Using Eclipe IDE’s DEBUG View to set width, height of a Ti.UI.View via the Simulator

The steps involved:

  1. add footr.fireEvent(‘MYDEBUG_Event’) in ApplicationWindow.js,right after you declare ‘myv’ as an instance of MyNestedView.js.
  2. add listener for ‘MYDEBUG_Event’ in MyNestedView.js after you declare the visual subview you’re trying to position (var headerImage).
  3. set break point for a Ti.API.info line inside the ‘MYDEBUG_Event’ listener – this will give you access to module’s variable (‘var headerImage’) in the Variables View of the Debug perspective (Window > Open Perspective > Debug).
  4. Select the class member whose width/height you’re trying to manipulate in the Variables View.
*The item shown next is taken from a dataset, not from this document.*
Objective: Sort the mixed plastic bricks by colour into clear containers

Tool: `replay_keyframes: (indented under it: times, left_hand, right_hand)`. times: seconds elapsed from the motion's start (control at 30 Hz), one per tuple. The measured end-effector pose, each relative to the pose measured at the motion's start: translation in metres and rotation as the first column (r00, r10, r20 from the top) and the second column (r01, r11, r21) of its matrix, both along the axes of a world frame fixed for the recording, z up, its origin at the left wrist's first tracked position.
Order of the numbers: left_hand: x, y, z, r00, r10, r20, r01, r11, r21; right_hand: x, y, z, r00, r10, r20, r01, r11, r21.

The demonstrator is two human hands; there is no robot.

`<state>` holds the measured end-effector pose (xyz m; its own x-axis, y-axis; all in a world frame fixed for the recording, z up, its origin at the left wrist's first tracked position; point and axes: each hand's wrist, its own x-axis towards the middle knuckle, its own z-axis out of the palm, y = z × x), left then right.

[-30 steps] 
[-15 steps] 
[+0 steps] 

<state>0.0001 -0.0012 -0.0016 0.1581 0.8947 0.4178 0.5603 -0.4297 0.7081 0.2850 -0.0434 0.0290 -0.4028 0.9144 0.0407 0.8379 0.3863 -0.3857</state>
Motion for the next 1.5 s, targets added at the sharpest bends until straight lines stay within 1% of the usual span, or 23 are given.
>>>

In this case, select ‘headerImage’ var and drill down to it’s ‘width’ property. Select it ‘width’. It’s value should show up in the bottom input text panel of the Variables View. Change the value to something new (don’t use quotes, it’ll add it for you) and hit Cmd+S to Assign Value. You should see the view’s width change in the Simulator.
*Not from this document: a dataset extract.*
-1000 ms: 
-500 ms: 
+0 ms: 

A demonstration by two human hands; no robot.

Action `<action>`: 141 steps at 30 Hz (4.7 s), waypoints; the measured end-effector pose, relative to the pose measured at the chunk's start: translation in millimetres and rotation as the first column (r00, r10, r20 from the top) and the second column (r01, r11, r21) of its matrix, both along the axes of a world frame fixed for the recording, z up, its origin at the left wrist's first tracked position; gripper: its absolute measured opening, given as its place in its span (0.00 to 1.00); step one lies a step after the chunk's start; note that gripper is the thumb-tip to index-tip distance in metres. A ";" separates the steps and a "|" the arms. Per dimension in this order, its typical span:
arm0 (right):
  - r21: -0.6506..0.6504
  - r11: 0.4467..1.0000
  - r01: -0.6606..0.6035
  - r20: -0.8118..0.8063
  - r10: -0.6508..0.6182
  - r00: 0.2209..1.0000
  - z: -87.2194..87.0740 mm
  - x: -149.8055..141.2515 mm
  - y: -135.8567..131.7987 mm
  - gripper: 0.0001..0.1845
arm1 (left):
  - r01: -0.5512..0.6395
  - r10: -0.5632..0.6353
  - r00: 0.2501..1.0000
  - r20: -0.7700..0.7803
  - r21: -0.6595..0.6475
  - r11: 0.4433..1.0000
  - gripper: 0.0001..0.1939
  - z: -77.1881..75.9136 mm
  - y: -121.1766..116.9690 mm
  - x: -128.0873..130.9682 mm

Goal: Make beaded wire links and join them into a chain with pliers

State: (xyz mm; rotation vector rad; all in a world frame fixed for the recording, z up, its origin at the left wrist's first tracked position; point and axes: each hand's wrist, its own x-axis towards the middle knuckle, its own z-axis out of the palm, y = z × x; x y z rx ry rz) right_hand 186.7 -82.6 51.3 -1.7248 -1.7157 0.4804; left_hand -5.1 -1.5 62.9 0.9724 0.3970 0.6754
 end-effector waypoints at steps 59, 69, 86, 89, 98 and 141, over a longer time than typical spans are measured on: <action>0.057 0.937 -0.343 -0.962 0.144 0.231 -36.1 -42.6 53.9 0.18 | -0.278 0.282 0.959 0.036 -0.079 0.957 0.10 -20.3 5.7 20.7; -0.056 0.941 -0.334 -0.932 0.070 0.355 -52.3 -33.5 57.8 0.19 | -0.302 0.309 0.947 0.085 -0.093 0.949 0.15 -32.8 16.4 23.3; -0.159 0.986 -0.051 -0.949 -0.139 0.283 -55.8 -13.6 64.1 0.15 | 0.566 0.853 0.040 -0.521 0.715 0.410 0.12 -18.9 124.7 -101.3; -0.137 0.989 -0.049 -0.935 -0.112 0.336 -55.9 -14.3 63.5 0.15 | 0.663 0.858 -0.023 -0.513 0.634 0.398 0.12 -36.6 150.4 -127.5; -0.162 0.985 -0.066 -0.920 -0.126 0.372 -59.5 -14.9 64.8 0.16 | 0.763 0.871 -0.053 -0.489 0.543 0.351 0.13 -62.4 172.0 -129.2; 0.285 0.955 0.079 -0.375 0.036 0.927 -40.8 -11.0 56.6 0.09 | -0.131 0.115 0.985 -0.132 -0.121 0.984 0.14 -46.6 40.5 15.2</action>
Here’s the fireEvent call for Step 1:

//Application Window Component Constructor
module.exports = function ApplicationWindow() {
	
	//load component dependencies	
	var MyNestedView = require('ui/MyNestedView');	
    ... 
	var myv = new MyNestedView();
	self.add(myv);
	
	//FOR DEBUG ONLY: 
	myv.fireEvent('MYDEBUG_Event');
    ...
    return self;
}

ApplicationWindow.js is loaded in from app.js in the same way the Single Window application template does in the Titanium IDE.
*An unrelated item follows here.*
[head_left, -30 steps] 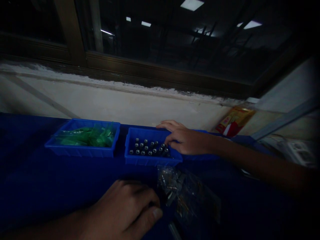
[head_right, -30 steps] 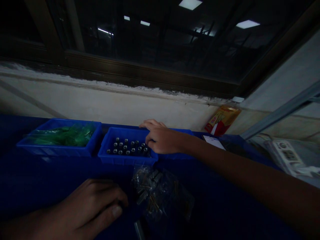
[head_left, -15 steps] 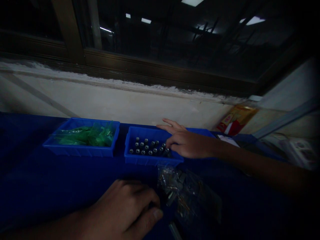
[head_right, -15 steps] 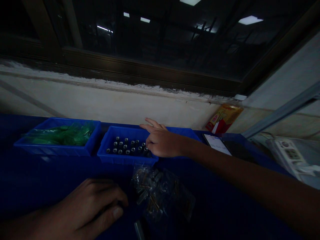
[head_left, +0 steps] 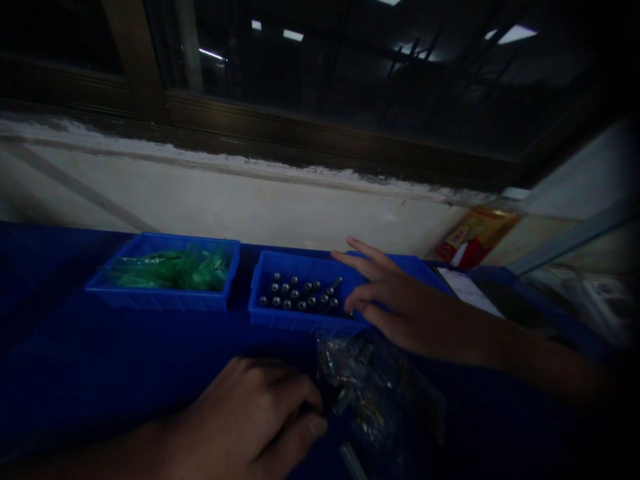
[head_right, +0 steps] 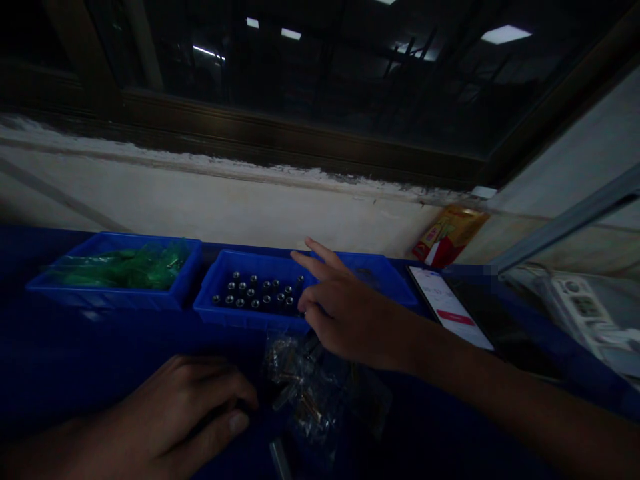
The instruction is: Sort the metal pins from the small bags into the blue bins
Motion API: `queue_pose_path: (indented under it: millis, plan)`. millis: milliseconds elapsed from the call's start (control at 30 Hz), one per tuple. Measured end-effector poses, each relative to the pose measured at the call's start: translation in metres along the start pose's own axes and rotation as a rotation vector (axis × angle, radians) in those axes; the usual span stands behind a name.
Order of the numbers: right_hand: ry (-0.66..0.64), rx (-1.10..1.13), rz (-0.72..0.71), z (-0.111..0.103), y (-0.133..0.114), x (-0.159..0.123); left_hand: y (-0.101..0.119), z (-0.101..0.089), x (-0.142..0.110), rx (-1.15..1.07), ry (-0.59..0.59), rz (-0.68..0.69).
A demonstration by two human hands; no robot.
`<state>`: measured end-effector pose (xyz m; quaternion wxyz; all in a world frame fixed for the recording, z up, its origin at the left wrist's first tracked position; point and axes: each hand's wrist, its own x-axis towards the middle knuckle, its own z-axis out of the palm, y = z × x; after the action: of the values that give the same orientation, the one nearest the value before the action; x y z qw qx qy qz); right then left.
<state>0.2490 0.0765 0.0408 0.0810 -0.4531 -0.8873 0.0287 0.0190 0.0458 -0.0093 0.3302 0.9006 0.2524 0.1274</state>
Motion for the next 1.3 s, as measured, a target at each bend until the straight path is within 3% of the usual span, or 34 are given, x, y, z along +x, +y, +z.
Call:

Here’s the listener call for Step 2:

module.exports = function MyNestedView() {
	
	var OS = Ti.Platform.osname;
	var SLASH = Ti.Filesystem.separator;
	var imgPath = SLASH + 'images';	
					
	//create component instance
	var self = Ti.UI.createView({
		bottom: (OS==='ipad') ? '10dip' : '20dip', 
		//backgroundColor: '#FF00FF', //for debug only
		width: Ti.UI.FILL,
		height: Ti.UI.SIZE //keep the view only as tall as needed to fit the text, otherwise it'll cover up links below 		
	});

	var headerImage = Ti.UI.createView({			
		left:'11dip', 
		width: (OS==='ipad') ? '751' : '314dip',   // 314/751 = x/100 --> 31400 = 751x --> x = 31400/751 --> x = 41.81 ~ 42%
		height: (OS==='ipad') ? '135dip' : '57dip', // 42% of 135dip = 56.7 ~ 57		
		backgroundImage: imgPath + SLASH + 'shared' + SLASH + 'my_header_image.png' 
	});		
	self.add(headerImage);

                //FOR DEBUG ONLY: 
		self.addEventListener('MYDEBUG_Event', function(){ 		
			Ti.API.info("break point point in MyNestedView"); //set breakpoint on this line
		});
	
...

    return self;
}

The fireEvent and its associated listener allow us to access the scope of MyNestedView module after MyNestedView’s “return self;” fires. Once we’re in this scope, we have access to it’s “var headerImage” member.